# Odd Variant Issue in 1 John 3:16



## NM_Presby (Oct 10, 2022)

This morning in my morning devotions I came across and odd textual situation in 1 John 3:16 which really sparked my curiosity, and I'm wondering if anyone on here might have some info or be able to point me in the right direction. 

In my Greek New Testament (the Scrivener TR), 1 John 3:16 begins with "By this we know the love of God". When checking my understanding with my English Bible, I noticed my NKJV does not have "of God" (corresponding to "tou theou" in Greek). Of course, there are variants in the TR tradition so I assumed this might have been a place where the NKJV went with a different TR reading. I was curious though, so I grabbed a KJV and noticed that it _does _have the words "of God", but in italics, indicating that it was not in the Greek text but was supplied by the translators. This is where the real confusion began. 

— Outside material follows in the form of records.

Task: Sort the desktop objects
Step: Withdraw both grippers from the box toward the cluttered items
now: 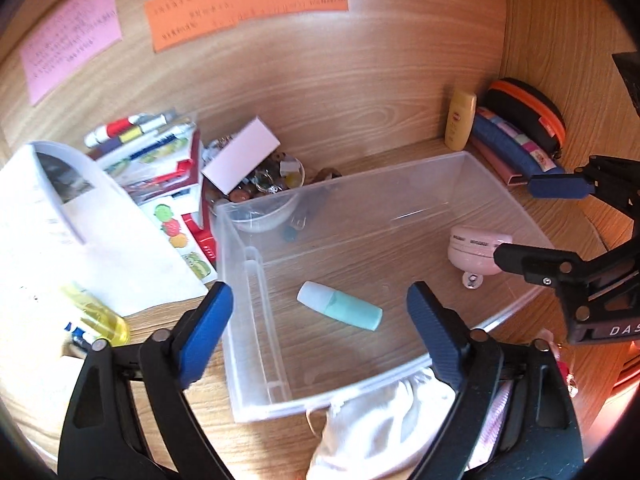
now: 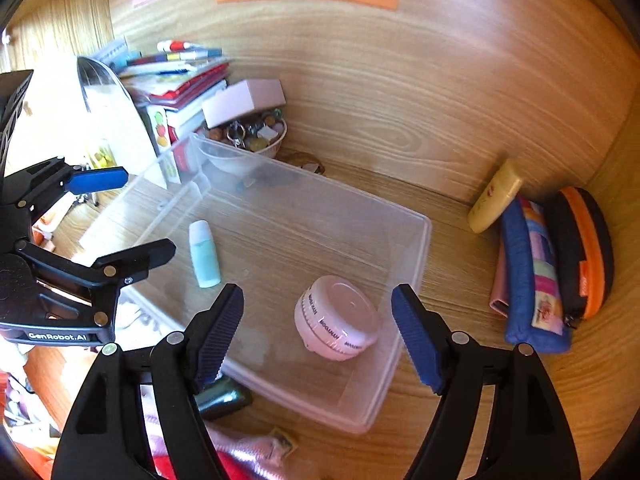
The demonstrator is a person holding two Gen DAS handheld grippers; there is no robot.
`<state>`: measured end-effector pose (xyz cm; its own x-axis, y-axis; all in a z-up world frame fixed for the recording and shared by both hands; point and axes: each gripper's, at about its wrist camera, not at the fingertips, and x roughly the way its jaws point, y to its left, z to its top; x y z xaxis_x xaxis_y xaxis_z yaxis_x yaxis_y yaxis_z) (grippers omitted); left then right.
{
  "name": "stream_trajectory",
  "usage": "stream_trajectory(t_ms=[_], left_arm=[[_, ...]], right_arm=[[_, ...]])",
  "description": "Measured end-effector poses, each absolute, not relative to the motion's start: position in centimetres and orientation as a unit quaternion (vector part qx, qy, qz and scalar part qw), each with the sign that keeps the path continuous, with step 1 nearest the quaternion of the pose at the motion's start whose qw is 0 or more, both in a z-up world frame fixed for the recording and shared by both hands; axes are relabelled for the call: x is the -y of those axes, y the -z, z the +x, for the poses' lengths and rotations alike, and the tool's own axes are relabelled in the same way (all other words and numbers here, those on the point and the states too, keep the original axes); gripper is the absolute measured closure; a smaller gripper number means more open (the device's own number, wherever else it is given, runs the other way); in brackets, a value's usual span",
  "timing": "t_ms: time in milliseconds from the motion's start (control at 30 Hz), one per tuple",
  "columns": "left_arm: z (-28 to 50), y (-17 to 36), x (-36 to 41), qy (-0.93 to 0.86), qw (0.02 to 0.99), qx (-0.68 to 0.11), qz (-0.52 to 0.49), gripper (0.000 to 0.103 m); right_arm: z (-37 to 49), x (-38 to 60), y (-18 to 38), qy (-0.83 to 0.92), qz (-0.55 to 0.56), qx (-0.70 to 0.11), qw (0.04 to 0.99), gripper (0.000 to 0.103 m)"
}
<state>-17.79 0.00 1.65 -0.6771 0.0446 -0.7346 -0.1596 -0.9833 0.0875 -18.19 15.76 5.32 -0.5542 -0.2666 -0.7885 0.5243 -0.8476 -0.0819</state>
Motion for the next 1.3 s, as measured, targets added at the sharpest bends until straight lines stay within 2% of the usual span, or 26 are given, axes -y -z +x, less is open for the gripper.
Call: stream_trajectory(t_ms=[233,367,533,767,1000,1300], left_arm=[[-14.4,-3.3,0.4,-0.924,0.056,-0.057,-0.375,0.008],[-12.5,-3.4,0.5,-0.927,0.047,-0.053,-0.369,0.008],[-10.5,-2.8,0.9,-0.924,0.048,-0.041,-0.376,0.008],[-7.9,-0.7,0.5,-0.917,0.055,-0.016,-0.396,0.007],[-5.5,1.5,0.1,-0.905,0.08,0.024,-0.417,0.007],[-4.5,4.1,-1.1,-0.897,0.078,0.03,-0.435,0.007]], right_arm=[[-14.7,-17.3,-6.8,0.886,0.381,-0.146,0.221,0.028],[-12.6,-18.1,-6.7,0.892,0.37,-0.129,0.225,0.019],[-10.3,-18.5,-5.8,0.895,0.362,-0.128,0.226,0.019],[-7.7,-19.6,-3.2,0.889,0.377,-0.059,0.254,0.019],[-5.4,-19.3,-0.4,0.885,0.383,-0.061,0.258,0.019],[-4.4,-19.5,1.6,0.881,0.391,-0.066,0.258,0.019]])
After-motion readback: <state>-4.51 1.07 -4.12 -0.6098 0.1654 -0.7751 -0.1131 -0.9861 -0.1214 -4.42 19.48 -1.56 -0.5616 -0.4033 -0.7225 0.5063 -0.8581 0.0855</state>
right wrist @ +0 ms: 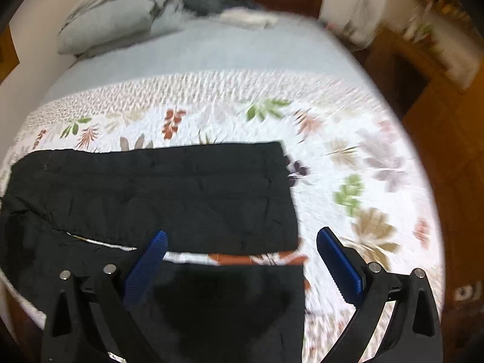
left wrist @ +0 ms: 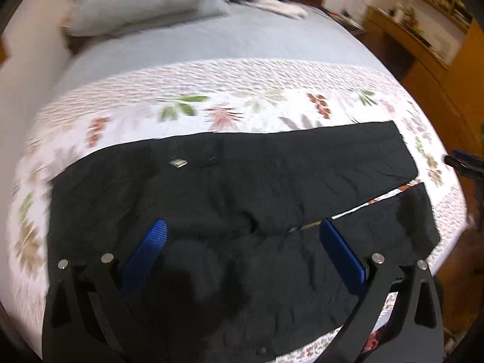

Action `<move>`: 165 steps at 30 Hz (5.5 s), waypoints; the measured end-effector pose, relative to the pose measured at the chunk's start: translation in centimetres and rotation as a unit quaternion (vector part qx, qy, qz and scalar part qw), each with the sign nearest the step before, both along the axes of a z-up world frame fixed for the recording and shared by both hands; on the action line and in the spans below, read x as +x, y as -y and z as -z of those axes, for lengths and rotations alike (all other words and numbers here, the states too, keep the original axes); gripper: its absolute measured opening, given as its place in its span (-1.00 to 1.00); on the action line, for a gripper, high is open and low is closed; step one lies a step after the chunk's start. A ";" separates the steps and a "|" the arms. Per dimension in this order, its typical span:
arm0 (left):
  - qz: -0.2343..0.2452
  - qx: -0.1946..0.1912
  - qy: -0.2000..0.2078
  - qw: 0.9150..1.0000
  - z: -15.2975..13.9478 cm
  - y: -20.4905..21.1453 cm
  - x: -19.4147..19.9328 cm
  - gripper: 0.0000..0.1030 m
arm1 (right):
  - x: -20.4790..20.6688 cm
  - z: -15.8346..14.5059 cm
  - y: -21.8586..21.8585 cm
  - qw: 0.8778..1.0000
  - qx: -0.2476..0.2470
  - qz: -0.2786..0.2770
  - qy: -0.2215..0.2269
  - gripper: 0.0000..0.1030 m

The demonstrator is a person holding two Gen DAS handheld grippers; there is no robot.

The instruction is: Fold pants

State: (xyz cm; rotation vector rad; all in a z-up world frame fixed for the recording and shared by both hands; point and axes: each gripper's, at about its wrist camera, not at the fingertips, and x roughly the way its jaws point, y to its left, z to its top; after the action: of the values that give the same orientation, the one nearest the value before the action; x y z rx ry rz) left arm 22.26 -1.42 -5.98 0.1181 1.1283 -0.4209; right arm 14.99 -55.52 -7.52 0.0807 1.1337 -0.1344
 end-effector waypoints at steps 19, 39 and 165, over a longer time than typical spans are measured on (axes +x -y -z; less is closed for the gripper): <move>0.026 -0.063 -0.085 0.994 11.2 5.2 20.0 0.95 | 16.3 16.0 8.7 0.990 0.074 -0.029 -0.117 0.87; 0.190 -0.105 -0.107 0.970 13.6 14.0 20.7 0.95 | 8.3 2.6 5.2 0.982 0.064 -0.164 0.063 -0.72; 0.187 -0.068 0.053 0.979 14.9 17.3 -23.5 0.63 | -17.5 10.3 4.7 0.972 0.235 -0.005 0.013 -0.74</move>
State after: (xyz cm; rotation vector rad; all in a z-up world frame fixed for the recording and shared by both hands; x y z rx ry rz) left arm -1.20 -18.76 -20.86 0.2319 0.9695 -0.8171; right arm -2.48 -60.17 -17.84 0.4963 1.1202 0.1464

From what I've been able to glean online so far, the 1550 Stephanus edition of the TR does not have "of God", but the 1598 Beza does. I am not at all surprised by this, as I know there are variants among TR editions. What is confusing to me is why the King James would have "of God" in italics if the reading was present in the GNT upon which they most heavily relied. Are they saying they agree with the Stephanus reading but think "of God" is implied anyway? That would seem to be an odd position to take. Is it possible the KJV translators italicized it for some other reason? Additionally, Scrivener has the reading in his edition which is supposed to be based on the textual decisions of the KJV translators among the TR editions. So does this mean Scrivener thought that they thought it was original, in spite of the italics? 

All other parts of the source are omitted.